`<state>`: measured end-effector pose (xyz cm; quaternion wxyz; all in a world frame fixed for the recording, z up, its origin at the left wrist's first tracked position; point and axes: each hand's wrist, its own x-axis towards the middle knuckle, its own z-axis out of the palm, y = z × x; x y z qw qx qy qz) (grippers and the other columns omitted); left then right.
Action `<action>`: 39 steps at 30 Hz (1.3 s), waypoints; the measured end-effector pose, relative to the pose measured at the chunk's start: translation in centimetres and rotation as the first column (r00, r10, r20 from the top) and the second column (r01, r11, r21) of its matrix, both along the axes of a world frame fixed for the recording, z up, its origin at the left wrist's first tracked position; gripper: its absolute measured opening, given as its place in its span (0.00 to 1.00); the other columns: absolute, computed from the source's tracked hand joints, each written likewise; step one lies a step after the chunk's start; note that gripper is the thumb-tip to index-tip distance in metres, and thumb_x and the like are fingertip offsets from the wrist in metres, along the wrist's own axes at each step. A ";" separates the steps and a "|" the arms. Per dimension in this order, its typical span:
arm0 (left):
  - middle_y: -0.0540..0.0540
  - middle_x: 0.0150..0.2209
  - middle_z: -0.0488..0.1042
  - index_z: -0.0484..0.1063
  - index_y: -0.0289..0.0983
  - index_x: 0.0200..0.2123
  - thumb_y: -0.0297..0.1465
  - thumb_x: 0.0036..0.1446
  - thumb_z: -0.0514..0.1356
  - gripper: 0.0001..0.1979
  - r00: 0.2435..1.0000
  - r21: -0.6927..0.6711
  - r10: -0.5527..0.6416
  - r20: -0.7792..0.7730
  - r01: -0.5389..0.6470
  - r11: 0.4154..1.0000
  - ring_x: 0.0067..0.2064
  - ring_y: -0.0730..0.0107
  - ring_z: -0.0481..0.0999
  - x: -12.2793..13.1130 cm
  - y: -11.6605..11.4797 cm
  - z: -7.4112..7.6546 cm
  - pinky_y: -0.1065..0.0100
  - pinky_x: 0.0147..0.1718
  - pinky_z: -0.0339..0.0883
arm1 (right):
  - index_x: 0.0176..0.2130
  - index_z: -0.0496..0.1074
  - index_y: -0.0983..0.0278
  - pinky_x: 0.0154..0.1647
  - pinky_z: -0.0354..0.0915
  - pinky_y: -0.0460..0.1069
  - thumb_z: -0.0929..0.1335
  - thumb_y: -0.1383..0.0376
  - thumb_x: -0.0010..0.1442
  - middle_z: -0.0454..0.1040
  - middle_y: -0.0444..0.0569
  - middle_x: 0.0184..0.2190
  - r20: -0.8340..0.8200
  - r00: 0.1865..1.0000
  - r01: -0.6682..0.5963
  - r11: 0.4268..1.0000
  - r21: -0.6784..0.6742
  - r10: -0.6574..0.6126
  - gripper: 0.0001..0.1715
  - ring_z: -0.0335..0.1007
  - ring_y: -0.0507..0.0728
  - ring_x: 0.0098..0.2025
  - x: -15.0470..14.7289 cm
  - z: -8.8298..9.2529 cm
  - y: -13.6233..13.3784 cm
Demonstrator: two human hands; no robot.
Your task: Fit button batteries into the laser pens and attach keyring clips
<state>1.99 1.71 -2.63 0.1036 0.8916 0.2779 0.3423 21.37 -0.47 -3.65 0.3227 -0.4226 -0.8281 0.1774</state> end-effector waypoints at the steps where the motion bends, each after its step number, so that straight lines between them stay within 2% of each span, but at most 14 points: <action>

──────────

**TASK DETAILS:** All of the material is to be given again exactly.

**EXERCISE OUTPUT:**
`<state>`: measured end-effector pose (xyz cm; quaternion wxyz; all in a world frame fixed for the recording, z up, its origin at the left wrist's first tracked position; point and axes: each hand's wrist, its own x-axis towards the middle knuckle, its own z-axis out of the palm, y = z × x; x y z qw qx qy qz) (grippers and the other columns omitted); left then right.
Action `<action>`: 39 steps at 30 Hz (1.3 s), waypoints; the measured end-effector pose, relative to the pose measured at the chunk's start: translation in centimetres and rotation as the first column (r00, r10, r20 from the top) and the second column (r01, r11, r21) of its matrix, both along the axes of a world frame fixed for the recording, z up, its origin at the left wrist's first tracked position; gripper: its absolute measured opening, given as its place in its span (0.00 to 1.00); the other columns: absolute, computed from the source's tracked hand joints, each written likewise; step one lies a step after the chunk's start; note that gripper is the thumb-tip to index-tip distance in metres, and thumb_x and the like are fingertip offsets from the wrist in metres, along the wrist's own axes at each step. A ";" separates the steps and a "|" the arms. Per dimension in this order, its typical span:
arm0 (left):
  - middle_y: -0.0540..0.0540
  - middle_x: 0.0150..0.2209
  - middle_z: -0.0488..0.1042
  - index_z: -0.0484..0.1063
  - index_y: -0.0289..0.0983
  - index_x: 0.0200..0.2123
  - thumb_y: -0.0297..0.1465
  - thumb_x: 0.0036..0.1446
  - thumb_z: -0.0514..0.1356
  - gripper: 0.0001..0.1979
  - r00: 0.2435..1.0000
  - r21: -0.6927..0.6711
  - r10: -0.5527..0.6416
  - r20: -0.7792..0.7730
  - r01: -0.5389..0.6470
  - r11: 0.4154..1.0000
  - ring_x: 0.0067..0.2064
  - ring_y: -0.0730..0.0107
  - ring_z: -0.0481..0.0999
  - x: -12.2793..13.1130 cm
  - y: -11.6605..11.4797 cm
  - z: -7.4112..7.6546 cm
  - pinky_y: -0.1065..0.0100
  - pinky_x: 0.0147..0.1718
  - pinky_z: -0.0339..0.0883
arm1 (right):
  - index_x: 0.0176..0.2130
  - index_z: -0.0496..0.1074
  - index_y: -0.0983..0.0278
  - pinky_x: 0.0154..0.1647
  - pinky_z: -0.0354..0.0915
  - pinky_y: -0.0460..0.1069
  - thumb_z: -0.0929..0.1335
  - thumb_y: -0.1383..0.0376
  - thumb_x: -0.0010..0.1442
  - middle_z: -0.0454..0.1040
  - middle_y: -0.0444..0.0569
  - middle_x: 0.0184..0.2190
  - r20: -0.8340..0.8200
  - r00: 0.1865..1.0000
  - r01: -0.6682..0.5963
  - r11: 0.4268..1.0000
  - r21: -0.6784..0.6742
  - r10: -0.6574..0.6126
  - gripper: 0.0001..0.1715
  - ring_z: -0.0335..0.1007
  - ring_y: -0.0507..0.0728
  - ring_x: 0.0098..0.2025
  - x: -15.0470..14.7289 cm
  - z: -8.8298..9.2529 cm
  - y: -13.6233..13.3784 cm
Demonstrator: two human hands; no robot.
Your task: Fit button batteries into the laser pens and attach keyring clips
<state>1.99 1.71 -2.63 0.1036 0.8916 0.2779 0.3423 21.37 -0.47 -3.65 0.3227 -0.4226 -0.8281 0.1774</state> end-effector waypoints at the steps where the motion bends, each after its step number, so that straight lines between them stay within 2% of each span, but at most 14 points: <action>

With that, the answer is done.